## Task instructions
Scan the entries that follow and give only the number of lines containing "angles".

[Stored dataset items]
+ + + +

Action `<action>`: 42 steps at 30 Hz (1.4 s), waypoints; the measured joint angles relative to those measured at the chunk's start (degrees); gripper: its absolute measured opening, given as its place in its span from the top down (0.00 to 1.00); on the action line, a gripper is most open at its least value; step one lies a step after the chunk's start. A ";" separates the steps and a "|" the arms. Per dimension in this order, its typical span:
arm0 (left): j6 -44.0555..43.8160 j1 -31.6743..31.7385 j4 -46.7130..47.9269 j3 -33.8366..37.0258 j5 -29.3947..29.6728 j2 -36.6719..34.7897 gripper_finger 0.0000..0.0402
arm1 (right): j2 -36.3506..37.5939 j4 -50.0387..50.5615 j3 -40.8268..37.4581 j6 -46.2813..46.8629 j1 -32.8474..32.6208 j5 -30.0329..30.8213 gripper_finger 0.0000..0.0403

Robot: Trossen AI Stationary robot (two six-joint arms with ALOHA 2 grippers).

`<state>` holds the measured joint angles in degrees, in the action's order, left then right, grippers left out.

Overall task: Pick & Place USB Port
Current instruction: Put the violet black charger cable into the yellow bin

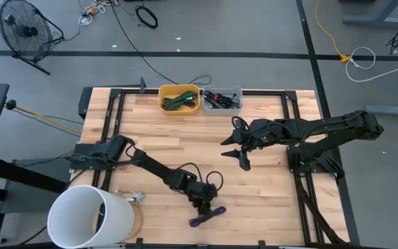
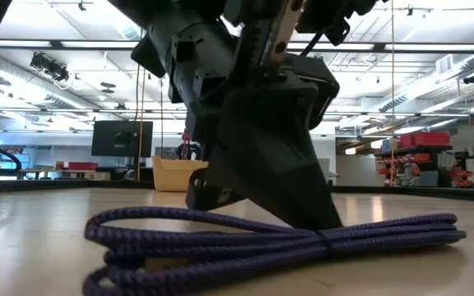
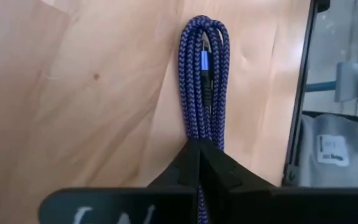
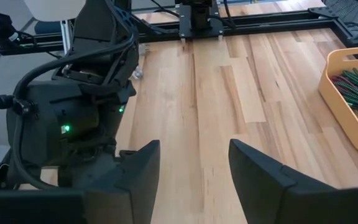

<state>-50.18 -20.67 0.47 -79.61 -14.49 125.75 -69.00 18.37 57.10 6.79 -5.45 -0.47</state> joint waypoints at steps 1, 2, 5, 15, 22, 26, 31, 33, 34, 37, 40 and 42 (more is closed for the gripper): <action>0.43 0.00 0.54 0.06 0.41 -0.39 0.99 | 0.00 0.00 0.00 0.00 -0.01 0.00 0.52; 1.13 -0.02 0.96 0.10 0.89 -0.68 0.99 | 0.00 0.08 0.00 0.01 -0.02 0.00 0.52; 1.60 -0.06 1.48 0.24 1.70 -1.72 0.99 | 0.00 0.23 0.00 -0.13 -0.02 0.00 0.52; 6.42 -1.15 13.28 -3.79 6.98 -8.06 1.00 | 0.00 0.75 0.00 -0.22 -0.02 0.02 0.52; 6.37 -2.78 17.77 -4.42 6.69 -7.10 0.93 | -0.01 0.66 0.00 -0.26 -0.01 0.02 0.52; 5.09 -2.75 18.10 -4.29 5.62 -5.82 0.81 | -0.02 0.47 0.00 -0.28 -0.02 0.02 0.52; 6.09 -2.75 15.92 -4.40 6.53 -5.72 0.64 | -0.02 0.09 0.04 -0.39 0.00 0.04 0.52; 7.60 -2.77 15.14 -4.38 7.18 -5.64 0.58 | -0.02 0.14 0.04 -0.39 -0.02 0.04 0.52; 7.63 -2.79 15.02 -4.40 7.56 -5.66 0.56 | -0.01 0.14 0.04 -0.39 -0.01 0.04 0.52; 7.57 -2.83 15.29 -4.40 9.53 -5.66 0.51 | 0.00 0.27 0.04 -0.44 -0.02 0.04 0.52; 7.84 -2.75 14.49 -4.40 10.02 -5.66 0.50 | -0.02 0.29 0.04 -0.52 0.00 0.04 0.52; 7.88 -2.75 14.02 -4.40 10.57 -5.29 0.50 | -0.02 0.28 0.04 -0.59 -0.02 0.04 0.52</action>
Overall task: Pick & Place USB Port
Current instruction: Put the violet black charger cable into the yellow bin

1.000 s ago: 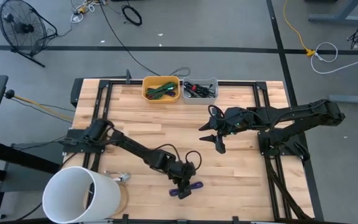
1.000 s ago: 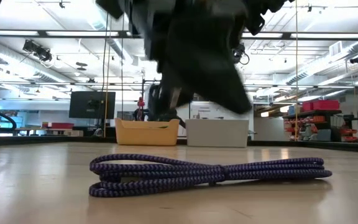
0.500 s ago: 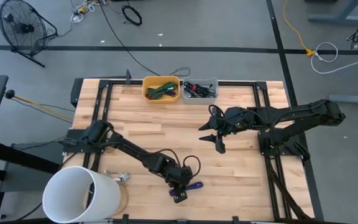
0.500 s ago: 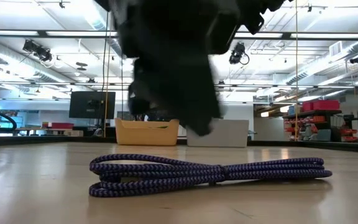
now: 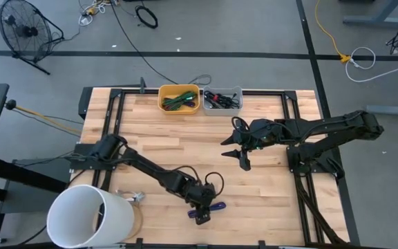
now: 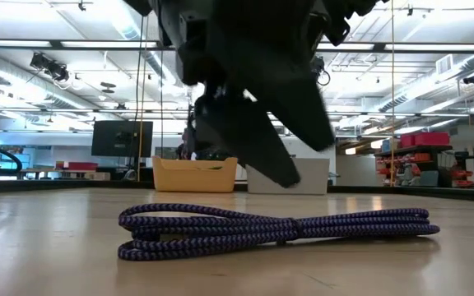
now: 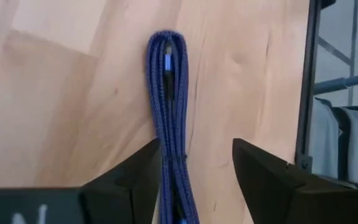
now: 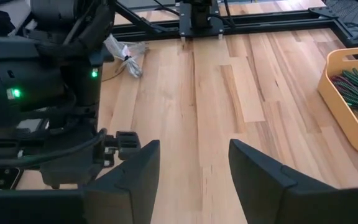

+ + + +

## Written answer
2